If \(f_t\) is a gradient flow of \(\mathcal {C}\) in \(L^2(X,\mathcal {H}^d)\), then we have the following equality with the Fisher information:

$$\begin{aligned} -\frac{d}{dt}\mathcal {E}(f_t)=\mathcal {C}(2\sqrt{f_t}). \end{aligned}$$

Moreover, for every \(\varrho =f\cdot \mathcal {H}^d\in \mathcal {P}(X)\) we have

$$\begin{aligned} \mathcal {C}(2\sqrt{f})\ge |\nabla ^- \mathcal {E}|^2(\varrho ) \end{aligned}$$

(where the slope of \(\mathcal {E}\) is computed for the \(W_2\) distanceFootnote 22). Also, if we consider the curve \(\varrho _t=f_t\cdot \mathcal {H}^d\), it happens that \(\varrho _t\) is an AC curve in the space \( \mathbb W_2(X)\) and

$$\begin{aligned} |\varrho '|(t)^2\le \mathcal {C}(2\sqrt{f_t}). \end{aligned}$$

These three estimates imply that \(\varrho _t\) is a gradient flow of \(\mathcal {E}\) w.r.t. \(W_2\).

Once this equivalence is established, we can wonder about the properties of this gradient flow. The \(L^2\) distance being Hilbertian, it is easy to see that the C\(^2\)G\(^2\) property is satisfied, and hence this flow also satisfies EVI. On the contrary, it is not evident that the same is true when we consider the same flow as the gradient flow of \(\mathcal {E}\) for the distance \(W_2\). Indeed, we can check that the following three conditions are equivalent (all true or false depending on the space (Xdm), which is supposed to satisfy \(CD(K,\infty )\); see [7] for the proofs):

  • the unique EDE gradient flow of \(\mathcal {E}\) for \(W_2\) also satisfies EVI;

  • the heat flow (which is at the same time the gradient flow of \(\mathcal {E}\) for \(W_2\) and of \(\mathcal {C}\) for \(L^2\)) depends linearly on the initial datum;

  • (if we suppose that (Xdm) is a Finsler manifold endowed with its natural distance and its volume measure), X is a Riemannian manifold.

As a consequence, Ambrosio, Gigli and Savaré proposed in [7] a definition of MMS having a Riemanniann ricci curvature bounded from below by requiring both to satisfy the \(CD(K,\infty )\) condition, and the linearity of the heat flow (this double condition is usually written \(RCD(K,\infty )\)). This is the notion of infinitesimally Hilbertian space that we mentioned at the end of Sect. 3.

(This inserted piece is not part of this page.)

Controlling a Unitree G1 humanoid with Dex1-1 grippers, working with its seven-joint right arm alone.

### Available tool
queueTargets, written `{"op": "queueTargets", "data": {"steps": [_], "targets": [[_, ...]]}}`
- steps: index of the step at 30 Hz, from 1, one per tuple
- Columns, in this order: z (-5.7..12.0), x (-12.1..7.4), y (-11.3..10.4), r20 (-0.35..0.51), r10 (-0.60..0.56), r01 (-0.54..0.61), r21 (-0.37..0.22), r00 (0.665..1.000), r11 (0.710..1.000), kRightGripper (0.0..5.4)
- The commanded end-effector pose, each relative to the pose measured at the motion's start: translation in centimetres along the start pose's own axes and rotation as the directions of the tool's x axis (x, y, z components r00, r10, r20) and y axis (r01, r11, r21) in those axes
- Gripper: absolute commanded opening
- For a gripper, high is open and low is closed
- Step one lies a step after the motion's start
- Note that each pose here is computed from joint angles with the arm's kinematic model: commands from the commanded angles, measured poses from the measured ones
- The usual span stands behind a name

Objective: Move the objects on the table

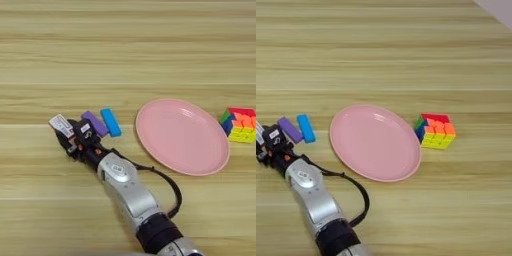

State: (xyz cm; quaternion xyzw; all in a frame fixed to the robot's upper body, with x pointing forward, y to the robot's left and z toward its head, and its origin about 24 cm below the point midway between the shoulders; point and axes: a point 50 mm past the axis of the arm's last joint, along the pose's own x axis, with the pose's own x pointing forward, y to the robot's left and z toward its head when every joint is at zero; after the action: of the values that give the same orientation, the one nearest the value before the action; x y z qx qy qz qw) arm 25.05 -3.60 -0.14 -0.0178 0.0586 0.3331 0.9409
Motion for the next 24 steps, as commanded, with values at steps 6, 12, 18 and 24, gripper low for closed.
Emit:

It is important to observe (but we will not develop this here) that these notions of Ricci bounds (either Riemannian or not) are stable via measured Gromov–Hausdorff convergence (a notion of convergence similar to the Gromov–Hausdorff convergence of metric spaces, but considering the minimal Wasserstein distance between the images of two spaces via isometric embeddings into the same space). This can be surprising at a first sight (curvature bounds are second-order objects, and we are claiming that they are stable via a convergence which essentially sounds like a uniform convergence of the spaces, with a weak convergence of the measures), but not after a simple observation: also the class of convex, or \(\lambda \)-convex, functions is stable under uniform (or even weak) convergence! but, of course, proving this stability is not a trivial fact.